Iraqi protesters attacked the Iranian consulate in the city of Karbala, in the latest sign of mounting anger against Tehran’s involvement in the country’s affairs.
They climbed the walls of the consulate late on Sunday while hauling an Iraqi flag. Security forces fired rubber bullets to disperse they who were throwing Molotov cocktails over the wall, video footage witnesses provided to The Wall Street Journal showed.
The attack on the consulate came days after Iraq’s top cleric warned foreign powers, including Iran, not to interfere in Iraq. It also followed weeks of accusations by protesters and human-rights organizations against Iranian-backed militias for alleged violence against protesters.
The protests, which began in October, are rooted in grievances about government services, but have expanded into demands for the toppling of the entire political class.
Over the weekend, thousands of protesters blocked access to the vital Umm Qasr port near the southern city of Basra, in an apparent attempt to impose an economic toll on the government. They also blocked roads and shut offices and schools in Baghdad.
Prime Minister Adel Abdul-Mahdi’s pledge last week to resign once a successor is found failed to quell the demonstrations, largely because it was seen as an attempt to buy time while the main political blocs agree on a candidate.

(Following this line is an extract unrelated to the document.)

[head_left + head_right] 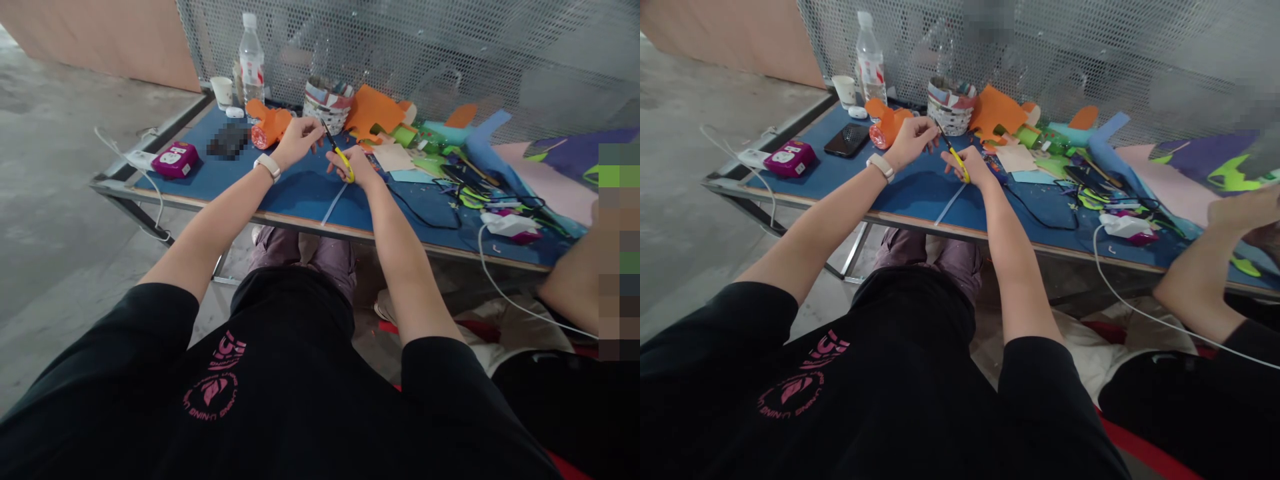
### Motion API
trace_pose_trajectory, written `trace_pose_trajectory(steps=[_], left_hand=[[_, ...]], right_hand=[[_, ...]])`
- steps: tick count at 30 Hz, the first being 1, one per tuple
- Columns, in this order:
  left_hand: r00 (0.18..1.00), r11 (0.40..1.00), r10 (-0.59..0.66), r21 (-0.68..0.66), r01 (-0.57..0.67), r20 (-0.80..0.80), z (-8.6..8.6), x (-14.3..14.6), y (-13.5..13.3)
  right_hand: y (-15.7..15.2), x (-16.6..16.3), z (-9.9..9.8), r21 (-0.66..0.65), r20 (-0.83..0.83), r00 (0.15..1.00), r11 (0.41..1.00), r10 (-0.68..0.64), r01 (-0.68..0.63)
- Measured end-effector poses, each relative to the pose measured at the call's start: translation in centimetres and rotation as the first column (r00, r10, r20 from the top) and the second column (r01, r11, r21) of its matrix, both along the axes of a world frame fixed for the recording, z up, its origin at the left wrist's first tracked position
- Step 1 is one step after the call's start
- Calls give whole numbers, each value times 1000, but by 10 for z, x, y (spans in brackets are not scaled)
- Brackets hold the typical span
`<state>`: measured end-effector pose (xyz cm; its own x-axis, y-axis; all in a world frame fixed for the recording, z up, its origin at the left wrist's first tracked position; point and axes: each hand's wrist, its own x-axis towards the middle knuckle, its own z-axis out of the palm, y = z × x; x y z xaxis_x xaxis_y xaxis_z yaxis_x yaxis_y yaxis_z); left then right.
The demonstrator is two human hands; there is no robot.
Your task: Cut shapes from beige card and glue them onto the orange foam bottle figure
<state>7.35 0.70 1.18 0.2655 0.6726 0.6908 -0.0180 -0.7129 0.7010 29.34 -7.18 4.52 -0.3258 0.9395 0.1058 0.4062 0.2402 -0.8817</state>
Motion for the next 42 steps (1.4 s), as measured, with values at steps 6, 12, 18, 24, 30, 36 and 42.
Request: trace_pose_trajectory(steps=[6, 12, 18, 24, 30, 36, 42], left_hand=[[997, 996, 64, -61, -61, 45, -11, 2, 18], [999, 999, 43, 7, -43, -18, -21, -2, 34], [993, 992, 119, -43, -118, 16, -19, 0, 30], [994, 996, 93, -15, -93, 59, -12, 4, 20], [985, 985, 170, 22, -170, 7, -16, -1, 29], [970, 975, 213, 35, -218, 119, -22, 3, 31], [985, 984, 165, 65, -168, 57, -14, 2, 19]], right_hand=[[-2, 0, 0, -8, 11, 1000, 1000, -10, 10], [-3, -2, 2, -2, 9, 1000, 1000, -25, 25], [4, 0, -5, 30, 2, 1000, 999, -17, 17], [16, 4, -16, 55, 1, 997, 996, 73, -72], [14, 0, -17, 57, -11, 996, 994, 94, -93], [11, -10, -18, 52, -10, 999, 998, 30, -30], [24, -7, -32, 128, -45, 994, 988, 95, -89]])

Mr. Abdul-Mahdi on Sunday called on protesters to allow the country to return to normal, without mentioning his offer to resign. “Threatening the oil interests and blocking roads leading to Iraq’s ports is causing big losses exceeding billions of dollars,” he said.
Anger against Iran has escalated, particularly in the southern provinces where Tehran has the most influence. Karbala—one of the world’s main Shiite pilgrimage sites—holds enormous importance for Iran.
Iraqi protesters last year torched the Iranian consulate in Basra in a similar attack, although the protests that triggered it were smaller.The rage against Iran has been fueled by allegations by human-rights groups that paramilitary groups backed by Tehran have killed and abducted protesters as part of a crackdown by security forces that has killed more than 250 people since the protests started.
Protesters in Karbala last week carried banners reading, “Iran is the reason for the catastrophe.”
In his weekly Friday sermon in Najaf, Iraq’s top Shiite authority, Grand Ayatollah Ali al-Sistani, who was born in Iran and disagrees with Iran’s Supreme Leader on religious issues, warned that “no international or regional party” should interfere with the will of the Iraqi people, referring to Iran.